Ich sehe ihn einen Moment lang an, versucht, etwas Bissiges zu sagen, doch ich bin müde. Müde vom Streiten, müde vom Schauspielern. Einfach müde. Also nicke ich und antworte nur: „Okay. Ich bemühe mich, finnischer zu sein."

Seine - also meine - Augen weiten sich und einen Augenblick später lachen wir beide laut los.
„Und wie..", schnappt Finn nach Luft. „Bin ich dann? Calebscher?"
Ich kichere ebenfalls und versuche, mich einigermaßen zu beruhigen.
„Calebig ist da vielleicht der richtige Ausdruck. Aber ich bin hier nur äußerlich der Lehrer, du müsstest mir also aushelfen."

Finn holt tief Luft und wird wieder etwas ernster.
„Danke, Caleb", sagt er.
„Wofür jetzt?", will ich die lockere Stimmung beibehalten, doch ich spüre, dass der Moment vorüber ist.
„Dafür, dass du mitspielst und nicht einfach abgehauen bist."
Ich lächele unbeholfen und fahre unruhig mit der Hand über meinen Nacken.
„Reicht ja, wenn nur ein Leben versaut ist."

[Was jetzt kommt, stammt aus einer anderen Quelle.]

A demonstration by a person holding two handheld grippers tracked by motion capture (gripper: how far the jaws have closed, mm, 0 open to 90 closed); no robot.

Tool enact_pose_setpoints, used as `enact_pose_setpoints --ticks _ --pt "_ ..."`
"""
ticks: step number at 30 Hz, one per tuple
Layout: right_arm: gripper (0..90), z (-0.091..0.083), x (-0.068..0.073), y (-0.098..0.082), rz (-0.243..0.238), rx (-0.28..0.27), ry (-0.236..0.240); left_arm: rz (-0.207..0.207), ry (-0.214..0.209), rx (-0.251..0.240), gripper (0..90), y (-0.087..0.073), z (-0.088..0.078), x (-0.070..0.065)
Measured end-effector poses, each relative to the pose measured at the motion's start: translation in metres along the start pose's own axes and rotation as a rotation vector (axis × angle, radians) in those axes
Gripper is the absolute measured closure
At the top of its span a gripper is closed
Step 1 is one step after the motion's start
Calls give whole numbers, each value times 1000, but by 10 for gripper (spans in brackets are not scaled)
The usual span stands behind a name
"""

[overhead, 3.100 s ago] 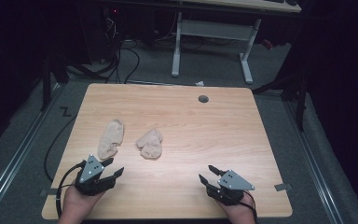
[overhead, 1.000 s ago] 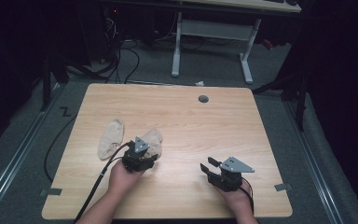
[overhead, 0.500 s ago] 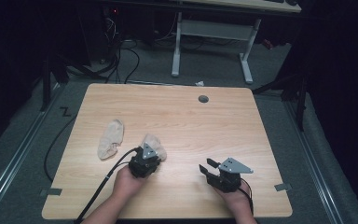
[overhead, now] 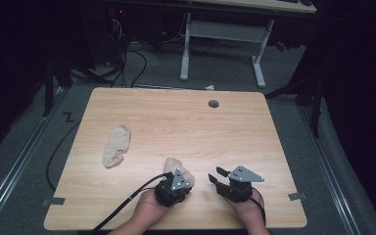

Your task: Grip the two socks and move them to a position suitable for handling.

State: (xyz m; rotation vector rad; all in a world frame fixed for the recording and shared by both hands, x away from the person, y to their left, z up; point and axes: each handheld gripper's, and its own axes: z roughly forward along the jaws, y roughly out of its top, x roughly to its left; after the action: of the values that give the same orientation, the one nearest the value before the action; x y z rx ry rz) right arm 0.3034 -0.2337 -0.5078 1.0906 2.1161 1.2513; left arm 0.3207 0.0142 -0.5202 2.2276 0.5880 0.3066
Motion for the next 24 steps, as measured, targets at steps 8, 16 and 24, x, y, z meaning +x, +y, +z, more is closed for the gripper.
enact_pose_setpoints --ticks 8,16,24 --pt "579 0 0 -1 -6 4 10 -105 73 -82 600 -6 -54 35" --pt "589 9 14 5 -58 15 44 -259 219 -117 536 -57 -118 78" --pt "593 31 26 37 -106 3 67 -297 225 -155 520 -67 -135 88"
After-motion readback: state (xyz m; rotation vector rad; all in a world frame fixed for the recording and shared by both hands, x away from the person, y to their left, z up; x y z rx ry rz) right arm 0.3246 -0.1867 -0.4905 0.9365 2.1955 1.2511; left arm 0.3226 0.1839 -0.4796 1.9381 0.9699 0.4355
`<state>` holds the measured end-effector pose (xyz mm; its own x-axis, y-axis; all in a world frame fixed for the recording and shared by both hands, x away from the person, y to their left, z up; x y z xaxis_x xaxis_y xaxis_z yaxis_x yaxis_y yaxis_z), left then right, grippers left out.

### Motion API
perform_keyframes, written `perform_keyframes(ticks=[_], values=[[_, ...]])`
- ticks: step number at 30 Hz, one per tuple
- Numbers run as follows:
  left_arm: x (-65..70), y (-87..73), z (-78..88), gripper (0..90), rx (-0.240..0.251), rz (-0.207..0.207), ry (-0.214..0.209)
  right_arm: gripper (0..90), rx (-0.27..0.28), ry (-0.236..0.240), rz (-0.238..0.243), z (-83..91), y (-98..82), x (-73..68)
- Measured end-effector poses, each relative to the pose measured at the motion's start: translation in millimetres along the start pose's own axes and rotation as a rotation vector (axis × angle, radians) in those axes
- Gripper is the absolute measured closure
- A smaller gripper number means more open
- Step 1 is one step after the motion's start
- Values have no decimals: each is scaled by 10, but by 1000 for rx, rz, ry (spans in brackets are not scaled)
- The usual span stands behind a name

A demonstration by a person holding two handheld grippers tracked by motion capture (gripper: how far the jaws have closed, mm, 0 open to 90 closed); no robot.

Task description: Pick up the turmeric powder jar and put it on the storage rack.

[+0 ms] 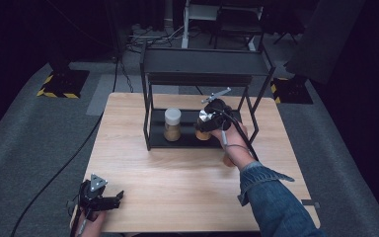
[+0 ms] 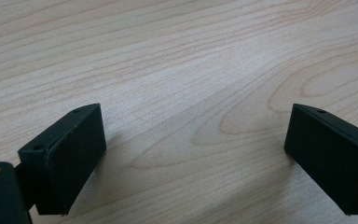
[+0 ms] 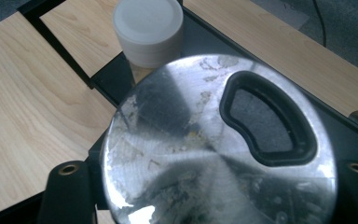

Finn blickt mich lange an, sagt aber nichts.
„Ich denke, ich lege mich hin", unterbreche ich die unangenehme Stille. „Wir haben vermutlich noch einiges in meinen - also deinen - Schädel reinzubekommen. Da bin ich besser ausgeschlafen."
„Gute Nacht, Caleb", sagt Finn, ohne den Blick von mir abzuwenden.
„Gute Nacht, Finn", entgegne ich und gehe die Treppe langsam nach oben, um im Gästezimmer zu verschwinden.